27/03/2020
O GOVERNO FEDERAL PAGARÁ POR TRÊS MESES O SUBSÍDIO DE R$ 600 AOS TRABALHADORES INFORMAIS
A fim de minimizar os impactos causados pelo novo coronavírus, o governo federal vai conceder um benefício aos trabalhadores informais tendo em vista que os mesmos carecem de garantias para suprir seu sustento e de sua família.
quisitos para receber o benefício:
- Ser maior de 18 anos de idade;
- Não ter emprego formal;
- Não receber benefício previdenciário ou assistencial, seguro-desemprego ou de outro programa de transferência de renda federal, com exceção do Bolsa Família;
- Renda familiar mensal per capita (por pessoa) de até meio salário mínimo (R$ 522,50) ou renda familiar mensal total (tudo o que a família recebe) de até três salários mínimos (R$ 3.135,00);
- Não ter recebido rendimentos tributáveis, no ano de 2018, acima de R$ 28.559,70.
O interessado deverá cumprir uma dessas condições:
- Exercer atividade na condição de microempreendedor individual (MEI);
- Ser contribuinte individual ou facultativo do Regime Geral de Previdência Social (RGPS);
- Ser trabalhador informal inscrito no Cadastro Único para Programas Sociais do Governo Federal (CadÚnico);
- Ou ter cumprido o requisito de renda média até 20 de março de 2020..
Será permitido a até duas pessoas de uma mesma família acumularem benefícios, ou seja, duas cotas, no total de R$1,2 mil.
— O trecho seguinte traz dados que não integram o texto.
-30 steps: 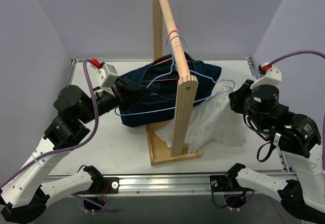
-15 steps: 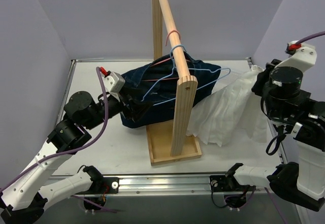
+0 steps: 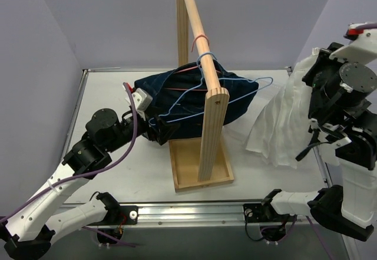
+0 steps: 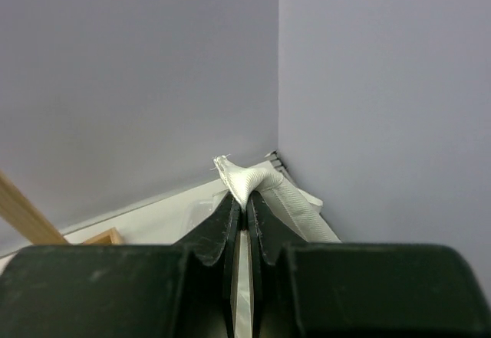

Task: Remove the skirt from the hanger

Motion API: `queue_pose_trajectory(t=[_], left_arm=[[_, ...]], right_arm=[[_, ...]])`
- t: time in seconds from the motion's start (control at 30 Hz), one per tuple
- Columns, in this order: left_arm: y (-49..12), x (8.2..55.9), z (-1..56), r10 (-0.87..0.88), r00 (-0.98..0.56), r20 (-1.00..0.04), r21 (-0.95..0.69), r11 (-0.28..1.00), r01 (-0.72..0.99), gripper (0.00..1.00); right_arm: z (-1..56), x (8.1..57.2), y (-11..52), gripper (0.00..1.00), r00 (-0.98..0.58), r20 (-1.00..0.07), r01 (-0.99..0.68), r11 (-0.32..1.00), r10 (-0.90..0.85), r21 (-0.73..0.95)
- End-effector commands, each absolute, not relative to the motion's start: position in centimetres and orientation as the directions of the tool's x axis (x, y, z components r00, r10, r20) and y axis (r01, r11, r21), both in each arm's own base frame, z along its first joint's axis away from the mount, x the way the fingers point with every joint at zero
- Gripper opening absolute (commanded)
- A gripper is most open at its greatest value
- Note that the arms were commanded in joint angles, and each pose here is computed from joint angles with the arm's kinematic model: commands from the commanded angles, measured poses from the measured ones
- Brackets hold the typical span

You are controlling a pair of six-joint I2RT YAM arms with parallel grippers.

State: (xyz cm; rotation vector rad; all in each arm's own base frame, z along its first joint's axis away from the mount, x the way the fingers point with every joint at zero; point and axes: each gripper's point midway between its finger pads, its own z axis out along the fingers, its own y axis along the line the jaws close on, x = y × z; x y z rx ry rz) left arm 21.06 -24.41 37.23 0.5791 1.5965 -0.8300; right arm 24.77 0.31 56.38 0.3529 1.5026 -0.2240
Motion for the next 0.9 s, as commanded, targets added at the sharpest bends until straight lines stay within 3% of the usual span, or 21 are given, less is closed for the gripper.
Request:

Se um deles receber o Bolsa Família, terá de fazer a opção pelo auxílio mais vantajoso.
Assim, Na renda familiar serão considerados todos os rendimentos obtidos por todos os membros que moram na mesma residência, exceto o dinheiro do Bolsa Família.
As mulheres de famílias monoparentais receberão duas cotas, também por três meses, com a mesma restrição envolvendo o Bolsa Família.
Já a renda média será verificada por meio do Cadúnico para os inscritos e, para os não inscritos, com autodeclaração em plataforma digital.
Chamada de coronavoucher ou coronavale, a medida foi aprovada nesta quinta-feira (26) de forma virtual pelo plenário da Câmara e deverá ser votada na semana que vem pelo Senado, antes de começar a valer.